Além disso, ele aponta uma “concepção autoritária” no meio militar que se consolidou ao longo do tempo.  “Temos de fazer um debate de radicalização da democracia, de nossa institucionalidade”, afirma o ex-deputado petista, que foi preso pelos militares no início da Guerrilha do Araguaia, nos anos 1970. “O Estado brasileiro tem uma espinha dorsal autoritária. Isso juntou com o papel das Forças Armadas.” Ele também critica a atuação das tropas brasileiras durante a ocupação no Haiti, cuja experiência, segundo ele, reforçou o chamado princípio da lei e da ordem, de viés repressivo. “A gente deveria ter jogado pesado em políticas públicas naquele país.”

Mesmo assim, Genoino acredita que teria sido possível avançar nessa questão, inclusive durante os trabalhos da Comissão Nacional da Verdade, que sempre esbarrou na resistência militar para aprofundar as investigações. “Poderíamos ter produzido uma situação que levasse à admissão de crimes do Estado e pedido de desculpas.”

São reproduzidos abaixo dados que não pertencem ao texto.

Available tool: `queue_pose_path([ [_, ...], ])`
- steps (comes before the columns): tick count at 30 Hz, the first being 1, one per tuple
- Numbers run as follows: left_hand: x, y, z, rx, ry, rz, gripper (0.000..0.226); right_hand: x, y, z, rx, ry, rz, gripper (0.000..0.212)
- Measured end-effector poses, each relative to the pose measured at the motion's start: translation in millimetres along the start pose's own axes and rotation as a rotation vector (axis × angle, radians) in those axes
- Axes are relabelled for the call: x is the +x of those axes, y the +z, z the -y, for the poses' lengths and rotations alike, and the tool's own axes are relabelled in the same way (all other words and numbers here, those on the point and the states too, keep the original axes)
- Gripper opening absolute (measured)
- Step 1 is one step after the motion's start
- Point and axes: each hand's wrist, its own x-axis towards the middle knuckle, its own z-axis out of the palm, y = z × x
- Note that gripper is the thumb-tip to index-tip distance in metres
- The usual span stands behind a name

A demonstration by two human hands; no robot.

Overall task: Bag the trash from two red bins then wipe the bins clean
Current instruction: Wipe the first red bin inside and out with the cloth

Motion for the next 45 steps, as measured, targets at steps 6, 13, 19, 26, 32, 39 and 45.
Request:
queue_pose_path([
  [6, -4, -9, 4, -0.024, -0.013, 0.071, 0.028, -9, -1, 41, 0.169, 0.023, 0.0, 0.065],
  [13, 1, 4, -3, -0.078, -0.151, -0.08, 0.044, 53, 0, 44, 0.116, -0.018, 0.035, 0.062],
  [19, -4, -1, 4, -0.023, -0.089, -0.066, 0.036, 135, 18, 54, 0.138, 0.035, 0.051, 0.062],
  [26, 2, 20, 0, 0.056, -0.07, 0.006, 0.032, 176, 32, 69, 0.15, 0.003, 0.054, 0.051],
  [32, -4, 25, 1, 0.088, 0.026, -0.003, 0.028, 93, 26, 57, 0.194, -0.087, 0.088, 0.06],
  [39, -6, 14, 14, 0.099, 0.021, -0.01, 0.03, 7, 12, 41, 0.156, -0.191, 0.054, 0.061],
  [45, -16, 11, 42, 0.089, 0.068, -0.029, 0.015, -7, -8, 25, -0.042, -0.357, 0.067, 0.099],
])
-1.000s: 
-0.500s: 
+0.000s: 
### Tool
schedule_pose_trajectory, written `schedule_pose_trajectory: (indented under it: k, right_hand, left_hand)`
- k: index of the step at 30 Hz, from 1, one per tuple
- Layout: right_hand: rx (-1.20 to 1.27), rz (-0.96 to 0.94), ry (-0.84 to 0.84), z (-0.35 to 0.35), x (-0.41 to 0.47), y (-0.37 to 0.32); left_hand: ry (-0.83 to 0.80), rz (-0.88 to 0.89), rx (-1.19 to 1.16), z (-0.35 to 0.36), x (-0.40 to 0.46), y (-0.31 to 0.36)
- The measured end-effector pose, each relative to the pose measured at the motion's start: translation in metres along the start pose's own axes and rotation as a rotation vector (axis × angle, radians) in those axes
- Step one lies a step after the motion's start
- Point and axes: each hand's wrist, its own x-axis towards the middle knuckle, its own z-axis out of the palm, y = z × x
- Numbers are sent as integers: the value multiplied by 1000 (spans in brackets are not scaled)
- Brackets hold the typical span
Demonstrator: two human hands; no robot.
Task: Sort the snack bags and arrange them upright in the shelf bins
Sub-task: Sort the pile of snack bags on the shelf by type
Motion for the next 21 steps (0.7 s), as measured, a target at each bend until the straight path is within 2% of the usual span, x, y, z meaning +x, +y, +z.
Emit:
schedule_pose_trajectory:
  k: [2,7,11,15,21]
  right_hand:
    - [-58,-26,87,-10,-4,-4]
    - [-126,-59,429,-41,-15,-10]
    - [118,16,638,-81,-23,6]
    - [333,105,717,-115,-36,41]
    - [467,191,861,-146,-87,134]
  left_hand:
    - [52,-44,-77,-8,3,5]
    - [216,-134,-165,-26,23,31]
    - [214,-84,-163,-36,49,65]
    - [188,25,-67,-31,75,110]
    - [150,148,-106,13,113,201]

Mas não se trata do único setor de certa forma “intocável” no país. O ex-deputado cita três, usando o termo “toga, farda e microfone”, para se referir também ao Judiciário e à mídia.

Inimigo potencial

Autor do artigo Sobre o Patriotismo Castrense, publicado na revista, o professor Domingos observa que o militar tem “leitura própria da dinâmica social”. Foi cauteloso ao falar do aspecto “nacionalista” das Forças Armadas, mas observou que esse chamado “patriotismo” se vincula, basicamente, ao conservadorismo. “É inconcebível falar em defesa e ao mesmo tempo destruir o sistema nacional de pesquisa”, afirma. No texto, ele sustenta que o “patriotismo castrense é fundado na percepção que o militar constrói de si mesmo, da sociedade, do Estado e do potencial inimigo”, atendendo, antes de tudo, uma “legitimação corporativa”.

Para Amorim, que também comandou o Ministério da Defesa, a defesa nacional não deveria se misturar com a questão da segurança interna. No livro A Grande Estratégia do Brasil, ele tentou aprofundar esses conceitos e abordar a inserção internacional do país. Ele destacou avanços institucionais, lentos, durante os governos anteriores. “Embora haja muita dificuldade, há espaço para trabalhar nessa área, tendo novamente um governo progressista. Os militares têm vários níveis, eles se comportam de maneira diferente.”

Em fala rápida, o ex-chanceler destacou o momento turbulento que a América Latina atravessa. “Não me lembro de um conjunto de acontecimentos tão dramáticos simultaneamente”, diz. Amorim considera “vergonhoso” o fato de o atual governo brasileiro não ter reconhecido que houve golpe na Bolívia. “Mas não se pode esperar nada de um governo que votou contra a resolução da ONU (que condena o embargo econômico a Cuba)”, acrescentou.